** Opening INFORMATION GIVEN block **

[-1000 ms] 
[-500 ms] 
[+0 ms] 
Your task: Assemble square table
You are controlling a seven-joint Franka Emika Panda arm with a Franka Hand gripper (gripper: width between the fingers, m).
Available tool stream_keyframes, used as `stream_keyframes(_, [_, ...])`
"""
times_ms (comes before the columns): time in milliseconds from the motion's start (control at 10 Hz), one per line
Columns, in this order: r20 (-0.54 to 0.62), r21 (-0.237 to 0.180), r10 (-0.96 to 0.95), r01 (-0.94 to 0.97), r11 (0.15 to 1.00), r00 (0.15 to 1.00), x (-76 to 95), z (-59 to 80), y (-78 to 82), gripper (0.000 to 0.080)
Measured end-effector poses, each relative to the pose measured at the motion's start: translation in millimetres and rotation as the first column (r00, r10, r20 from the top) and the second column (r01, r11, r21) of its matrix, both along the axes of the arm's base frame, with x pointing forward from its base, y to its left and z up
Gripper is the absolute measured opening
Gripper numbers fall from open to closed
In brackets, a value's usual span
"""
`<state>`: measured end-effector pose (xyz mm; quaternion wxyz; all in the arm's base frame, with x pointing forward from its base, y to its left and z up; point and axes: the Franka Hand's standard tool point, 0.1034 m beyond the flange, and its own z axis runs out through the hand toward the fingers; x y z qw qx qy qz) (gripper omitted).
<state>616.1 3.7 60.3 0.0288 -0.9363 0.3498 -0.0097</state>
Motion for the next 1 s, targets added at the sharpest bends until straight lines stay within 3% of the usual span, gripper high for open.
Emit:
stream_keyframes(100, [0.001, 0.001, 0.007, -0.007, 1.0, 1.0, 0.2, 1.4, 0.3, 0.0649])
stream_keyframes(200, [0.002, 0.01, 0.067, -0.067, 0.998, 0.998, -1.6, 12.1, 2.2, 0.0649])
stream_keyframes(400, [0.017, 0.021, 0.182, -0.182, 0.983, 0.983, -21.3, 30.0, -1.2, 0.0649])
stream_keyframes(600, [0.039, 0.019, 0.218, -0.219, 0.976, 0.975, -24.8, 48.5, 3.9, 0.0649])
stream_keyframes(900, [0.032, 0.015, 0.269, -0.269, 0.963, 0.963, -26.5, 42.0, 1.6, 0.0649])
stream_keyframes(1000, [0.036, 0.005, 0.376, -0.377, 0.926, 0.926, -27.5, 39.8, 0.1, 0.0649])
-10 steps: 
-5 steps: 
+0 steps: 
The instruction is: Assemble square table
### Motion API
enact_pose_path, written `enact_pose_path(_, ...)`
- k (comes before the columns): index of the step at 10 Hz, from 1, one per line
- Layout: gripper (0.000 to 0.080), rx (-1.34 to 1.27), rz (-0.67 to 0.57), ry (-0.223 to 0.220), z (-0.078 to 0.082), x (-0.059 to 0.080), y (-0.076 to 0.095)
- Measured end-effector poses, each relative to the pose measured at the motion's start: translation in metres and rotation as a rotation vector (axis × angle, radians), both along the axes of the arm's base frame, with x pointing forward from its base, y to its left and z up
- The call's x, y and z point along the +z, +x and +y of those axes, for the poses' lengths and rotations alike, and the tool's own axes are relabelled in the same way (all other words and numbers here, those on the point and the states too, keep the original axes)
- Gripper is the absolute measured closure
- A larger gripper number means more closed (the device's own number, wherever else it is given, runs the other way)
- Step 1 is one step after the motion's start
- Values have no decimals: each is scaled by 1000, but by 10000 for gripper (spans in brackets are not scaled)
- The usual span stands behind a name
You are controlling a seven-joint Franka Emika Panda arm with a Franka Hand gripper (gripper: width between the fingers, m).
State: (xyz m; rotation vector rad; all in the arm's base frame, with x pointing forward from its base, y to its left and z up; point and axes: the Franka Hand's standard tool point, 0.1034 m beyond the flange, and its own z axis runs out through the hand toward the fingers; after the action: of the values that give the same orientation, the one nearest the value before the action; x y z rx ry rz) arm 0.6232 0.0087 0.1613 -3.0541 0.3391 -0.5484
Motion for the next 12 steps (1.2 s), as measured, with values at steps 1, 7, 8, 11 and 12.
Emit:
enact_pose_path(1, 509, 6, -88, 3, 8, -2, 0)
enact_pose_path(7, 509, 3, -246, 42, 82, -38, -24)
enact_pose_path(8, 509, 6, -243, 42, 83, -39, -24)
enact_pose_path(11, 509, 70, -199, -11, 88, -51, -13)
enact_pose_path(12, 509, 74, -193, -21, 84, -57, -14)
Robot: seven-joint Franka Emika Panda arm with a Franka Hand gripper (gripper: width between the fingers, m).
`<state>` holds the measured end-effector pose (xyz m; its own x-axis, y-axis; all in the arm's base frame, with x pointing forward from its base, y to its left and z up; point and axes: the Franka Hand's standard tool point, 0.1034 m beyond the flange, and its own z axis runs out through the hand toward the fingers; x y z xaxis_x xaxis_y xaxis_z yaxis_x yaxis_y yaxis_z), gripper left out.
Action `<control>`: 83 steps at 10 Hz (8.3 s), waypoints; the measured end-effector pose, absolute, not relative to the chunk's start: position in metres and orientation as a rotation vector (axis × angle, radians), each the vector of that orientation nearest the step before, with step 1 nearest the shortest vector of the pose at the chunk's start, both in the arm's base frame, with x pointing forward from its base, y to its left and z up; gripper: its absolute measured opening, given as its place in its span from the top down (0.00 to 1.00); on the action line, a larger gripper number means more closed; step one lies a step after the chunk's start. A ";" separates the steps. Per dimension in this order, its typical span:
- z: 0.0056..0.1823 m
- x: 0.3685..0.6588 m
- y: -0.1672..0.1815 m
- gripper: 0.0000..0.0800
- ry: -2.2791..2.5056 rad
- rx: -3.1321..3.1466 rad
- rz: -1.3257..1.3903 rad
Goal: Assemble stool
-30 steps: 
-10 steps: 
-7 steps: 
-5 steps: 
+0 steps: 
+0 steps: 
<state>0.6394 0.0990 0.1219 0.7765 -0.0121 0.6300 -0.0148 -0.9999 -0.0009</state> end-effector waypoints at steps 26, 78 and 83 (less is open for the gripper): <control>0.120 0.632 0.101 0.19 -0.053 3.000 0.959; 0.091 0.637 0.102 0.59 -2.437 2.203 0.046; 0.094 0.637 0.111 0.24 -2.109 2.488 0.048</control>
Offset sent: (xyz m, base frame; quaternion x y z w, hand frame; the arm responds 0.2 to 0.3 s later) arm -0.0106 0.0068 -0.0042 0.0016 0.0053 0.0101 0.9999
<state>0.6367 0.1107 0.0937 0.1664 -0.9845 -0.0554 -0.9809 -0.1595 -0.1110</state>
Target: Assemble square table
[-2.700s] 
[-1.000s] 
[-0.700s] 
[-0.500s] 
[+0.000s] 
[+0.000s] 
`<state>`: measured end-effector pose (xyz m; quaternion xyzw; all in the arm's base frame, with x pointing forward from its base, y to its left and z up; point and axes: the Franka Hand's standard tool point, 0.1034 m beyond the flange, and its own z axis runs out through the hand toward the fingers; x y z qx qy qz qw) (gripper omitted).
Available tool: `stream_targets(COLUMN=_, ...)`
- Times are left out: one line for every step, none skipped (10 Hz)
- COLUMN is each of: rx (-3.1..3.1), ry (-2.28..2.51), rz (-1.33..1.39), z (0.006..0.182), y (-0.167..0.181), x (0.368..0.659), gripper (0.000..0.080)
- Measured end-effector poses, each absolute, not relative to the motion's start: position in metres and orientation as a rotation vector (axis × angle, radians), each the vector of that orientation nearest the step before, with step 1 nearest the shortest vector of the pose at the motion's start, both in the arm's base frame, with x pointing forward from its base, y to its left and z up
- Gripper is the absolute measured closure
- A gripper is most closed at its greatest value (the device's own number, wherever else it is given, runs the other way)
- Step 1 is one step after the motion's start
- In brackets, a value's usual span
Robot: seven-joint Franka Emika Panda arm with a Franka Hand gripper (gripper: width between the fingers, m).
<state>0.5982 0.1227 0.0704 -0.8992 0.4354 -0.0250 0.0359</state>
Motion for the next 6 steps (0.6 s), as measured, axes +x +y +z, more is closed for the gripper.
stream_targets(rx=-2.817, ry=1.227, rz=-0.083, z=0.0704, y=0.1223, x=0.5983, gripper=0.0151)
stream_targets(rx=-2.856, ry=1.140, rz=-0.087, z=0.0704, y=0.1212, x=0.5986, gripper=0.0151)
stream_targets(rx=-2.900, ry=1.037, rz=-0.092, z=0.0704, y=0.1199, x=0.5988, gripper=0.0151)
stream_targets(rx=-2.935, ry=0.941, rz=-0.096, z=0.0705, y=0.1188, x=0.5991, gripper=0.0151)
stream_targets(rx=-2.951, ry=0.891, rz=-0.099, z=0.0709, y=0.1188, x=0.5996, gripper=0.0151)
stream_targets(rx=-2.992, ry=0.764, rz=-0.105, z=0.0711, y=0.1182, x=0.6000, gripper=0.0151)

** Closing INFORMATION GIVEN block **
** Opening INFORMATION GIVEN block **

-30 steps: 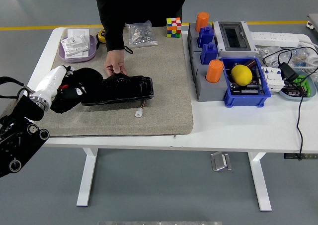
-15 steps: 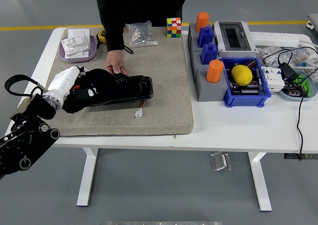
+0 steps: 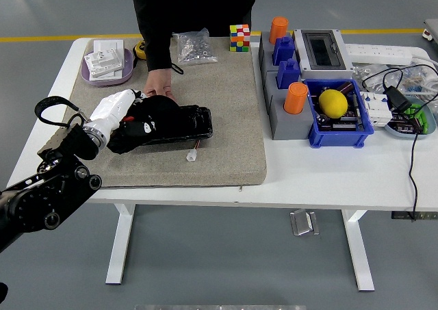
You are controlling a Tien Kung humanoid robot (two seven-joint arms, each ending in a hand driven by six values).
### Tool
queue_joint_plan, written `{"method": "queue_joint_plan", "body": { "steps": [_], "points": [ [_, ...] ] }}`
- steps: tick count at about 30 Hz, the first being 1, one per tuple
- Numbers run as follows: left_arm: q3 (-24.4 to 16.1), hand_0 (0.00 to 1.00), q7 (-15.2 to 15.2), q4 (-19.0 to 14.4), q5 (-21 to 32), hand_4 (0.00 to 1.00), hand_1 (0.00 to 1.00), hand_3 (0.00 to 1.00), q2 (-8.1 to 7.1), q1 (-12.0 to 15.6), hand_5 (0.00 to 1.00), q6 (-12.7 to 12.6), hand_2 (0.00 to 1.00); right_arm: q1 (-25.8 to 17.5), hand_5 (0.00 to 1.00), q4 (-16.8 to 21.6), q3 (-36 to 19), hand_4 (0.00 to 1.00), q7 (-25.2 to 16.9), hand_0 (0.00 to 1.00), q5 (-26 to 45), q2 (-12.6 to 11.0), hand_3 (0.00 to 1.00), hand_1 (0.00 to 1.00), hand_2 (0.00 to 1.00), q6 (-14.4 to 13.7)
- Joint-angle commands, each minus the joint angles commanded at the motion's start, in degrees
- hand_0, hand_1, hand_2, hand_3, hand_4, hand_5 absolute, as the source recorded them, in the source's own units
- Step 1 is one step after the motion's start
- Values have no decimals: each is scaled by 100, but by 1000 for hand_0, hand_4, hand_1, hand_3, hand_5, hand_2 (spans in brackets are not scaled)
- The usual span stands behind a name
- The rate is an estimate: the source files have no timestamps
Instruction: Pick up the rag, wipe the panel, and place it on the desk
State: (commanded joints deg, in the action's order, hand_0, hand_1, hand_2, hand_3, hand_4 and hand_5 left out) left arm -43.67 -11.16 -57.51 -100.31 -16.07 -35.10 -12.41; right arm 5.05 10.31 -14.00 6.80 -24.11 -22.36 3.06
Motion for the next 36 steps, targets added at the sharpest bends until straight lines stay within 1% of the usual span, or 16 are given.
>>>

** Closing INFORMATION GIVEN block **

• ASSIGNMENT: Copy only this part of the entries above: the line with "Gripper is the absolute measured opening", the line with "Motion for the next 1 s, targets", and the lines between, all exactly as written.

• OUTPUT FOR THIS TASK:
Gripper is the absolute measured opening
Gripper numbers fall from open to closed
In brackets, a value's usual span
"""
`<state>`: measured end-effector pose (xyz mm; quaternion wxyz; all in the arm's base frame, with x pointing forward from its base, y to its left and z up; point and axes: the Franka Hand's standard tool point, 0.1034 m beyond the flange, and its own z axis runs out through the hand toward the fingers; x y z qw qx qy qz) (gripper omitted).
<state>616.1 3.7 60.3 0.0288 -0.9363 0.3498 -0.0097</state>
Motion for the next 1 s, targets added at the sharpest bends until straight lines stay within 3% of the usual span, gripper high for open.

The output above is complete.